## Task
Needed from the data below: every line from the one with "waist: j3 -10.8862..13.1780" up to and including the one with "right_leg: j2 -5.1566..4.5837", repeated exactly and with nothing else.

## Data excerpts
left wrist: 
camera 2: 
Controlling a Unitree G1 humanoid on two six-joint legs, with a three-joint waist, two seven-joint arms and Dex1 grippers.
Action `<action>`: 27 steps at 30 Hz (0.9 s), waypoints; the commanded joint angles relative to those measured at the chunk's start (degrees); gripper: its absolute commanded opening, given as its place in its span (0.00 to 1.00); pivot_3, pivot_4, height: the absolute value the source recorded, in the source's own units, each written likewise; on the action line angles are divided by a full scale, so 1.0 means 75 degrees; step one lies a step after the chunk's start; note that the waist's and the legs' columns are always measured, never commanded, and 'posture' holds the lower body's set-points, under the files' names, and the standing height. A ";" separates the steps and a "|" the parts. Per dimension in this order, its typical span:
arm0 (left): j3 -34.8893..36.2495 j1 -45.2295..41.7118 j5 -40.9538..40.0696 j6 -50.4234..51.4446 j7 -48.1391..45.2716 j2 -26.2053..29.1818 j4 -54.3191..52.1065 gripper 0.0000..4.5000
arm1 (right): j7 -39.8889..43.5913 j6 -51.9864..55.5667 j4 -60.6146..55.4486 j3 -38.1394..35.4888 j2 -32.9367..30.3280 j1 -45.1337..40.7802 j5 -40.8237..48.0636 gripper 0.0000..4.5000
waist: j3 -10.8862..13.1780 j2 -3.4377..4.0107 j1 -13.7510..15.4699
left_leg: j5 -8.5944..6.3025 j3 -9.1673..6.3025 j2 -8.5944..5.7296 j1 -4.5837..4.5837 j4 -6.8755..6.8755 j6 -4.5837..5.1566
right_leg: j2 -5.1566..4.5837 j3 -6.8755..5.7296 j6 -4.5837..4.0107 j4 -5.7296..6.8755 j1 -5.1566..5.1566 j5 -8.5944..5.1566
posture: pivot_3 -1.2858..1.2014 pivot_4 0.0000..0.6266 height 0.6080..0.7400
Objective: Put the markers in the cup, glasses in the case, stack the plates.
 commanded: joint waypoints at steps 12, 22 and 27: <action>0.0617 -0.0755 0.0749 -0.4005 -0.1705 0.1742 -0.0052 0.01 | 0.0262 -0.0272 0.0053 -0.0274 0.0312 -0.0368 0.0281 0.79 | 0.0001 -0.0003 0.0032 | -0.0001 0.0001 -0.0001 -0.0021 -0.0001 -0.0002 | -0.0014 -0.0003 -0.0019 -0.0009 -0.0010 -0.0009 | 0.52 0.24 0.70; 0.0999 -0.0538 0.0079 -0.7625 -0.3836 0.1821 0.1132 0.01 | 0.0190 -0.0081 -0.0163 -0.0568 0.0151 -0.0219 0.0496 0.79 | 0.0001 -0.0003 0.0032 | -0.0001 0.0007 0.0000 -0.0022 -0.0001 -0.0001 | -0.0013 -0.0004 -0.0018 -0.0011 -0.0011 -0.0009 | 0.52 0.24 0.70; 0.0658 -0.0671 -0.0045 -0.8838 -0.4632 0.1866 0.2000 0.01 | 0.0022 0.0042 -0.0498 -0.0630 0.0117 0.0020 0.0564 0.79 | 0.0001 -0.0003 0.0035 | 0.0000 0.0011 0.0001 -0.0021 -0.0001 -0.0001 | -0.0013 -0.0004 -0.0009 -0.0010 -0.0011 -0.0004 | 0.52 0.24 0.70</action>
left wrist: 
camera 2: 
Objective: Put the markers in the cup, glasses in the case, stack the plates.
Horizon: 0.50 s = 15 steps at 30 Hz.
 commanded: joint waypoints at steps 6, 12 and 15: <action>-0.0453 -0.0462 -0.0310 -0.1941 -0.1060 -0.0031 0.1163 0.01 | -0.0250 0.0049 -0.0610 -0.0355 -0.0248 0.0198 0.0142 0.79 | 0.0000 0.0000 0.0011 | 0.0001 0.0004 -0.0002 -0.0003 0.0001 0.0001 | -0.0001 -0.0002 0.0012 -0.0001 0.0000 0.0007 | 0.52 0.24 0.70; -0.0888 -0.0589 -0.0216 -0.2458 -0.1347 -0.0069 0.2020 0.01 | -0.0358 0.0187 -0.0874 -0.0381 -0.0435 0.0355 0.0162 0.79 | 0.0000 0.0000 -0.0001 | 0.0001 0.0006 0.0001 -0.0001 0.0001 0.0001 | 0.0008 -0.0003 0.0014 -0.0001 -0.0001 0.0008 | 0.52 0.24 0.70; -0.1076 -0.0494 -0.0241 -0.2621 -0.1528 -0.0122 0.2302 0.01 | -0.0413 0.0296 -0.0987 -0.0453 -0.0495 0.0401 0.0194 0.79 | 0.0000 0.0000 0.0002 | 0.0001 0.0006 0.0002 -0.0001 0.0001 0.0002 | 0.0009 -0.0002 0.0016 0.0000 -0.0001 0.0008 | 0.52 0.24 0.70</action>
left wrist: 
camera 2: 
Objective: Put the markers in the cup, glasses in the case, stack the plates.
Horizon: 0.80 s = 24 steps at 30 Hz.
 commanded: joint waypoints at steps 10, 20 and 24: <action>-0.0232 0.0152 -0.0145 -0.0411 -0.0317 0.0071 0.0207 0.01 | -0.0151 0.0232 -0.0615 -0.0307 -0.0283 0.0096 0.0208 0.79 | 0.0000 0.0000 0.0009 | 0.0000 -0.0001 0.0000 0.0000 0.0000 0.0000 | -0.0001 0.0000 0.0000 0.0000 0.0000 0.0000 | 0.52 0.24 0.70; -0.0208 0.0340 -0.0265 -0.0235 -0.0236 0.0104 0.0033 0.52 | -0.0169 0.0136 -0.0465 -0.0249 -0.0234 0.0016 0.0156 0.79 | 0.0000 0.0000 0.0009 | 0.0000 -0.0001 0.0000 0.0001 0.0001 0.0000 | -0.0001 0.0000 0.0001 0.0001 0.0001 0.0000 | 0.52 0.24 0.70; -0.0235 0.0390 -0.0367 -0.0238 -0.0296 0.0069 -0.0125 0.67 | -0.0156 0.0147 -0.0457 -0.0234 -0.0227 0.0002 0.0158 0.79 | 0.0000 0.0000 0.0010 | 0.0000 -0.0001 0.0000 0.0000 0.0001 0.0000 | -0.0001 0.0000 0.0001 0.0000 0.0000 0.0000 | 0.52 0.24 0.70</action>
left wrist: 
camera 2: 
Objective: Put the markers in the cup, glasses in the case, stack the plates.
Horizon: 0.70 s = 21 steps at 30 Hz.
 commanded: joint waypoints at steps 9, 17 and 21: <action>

## Solution
waist: j3 -10.8862..13.1780 j2 -3.4377..4.0107 j1 -13.7510..15.4699
left_leg: j5 -8.5944..6.3025 j3 -9.1673..6.3025 j2 -8.5944..5.7296 j1 -4.5837..4.5837 j4 -6.8755..6.8755 j6 -4.5837..5.1566
right_leg: j2 -5.1566..4.5837 j3 -6.8755..5.7296 j6 -4.5837..4.0107 j4 -5.7296..6.8755 j1 -5.1566..5.1566 j5 -8.5944..5.1566

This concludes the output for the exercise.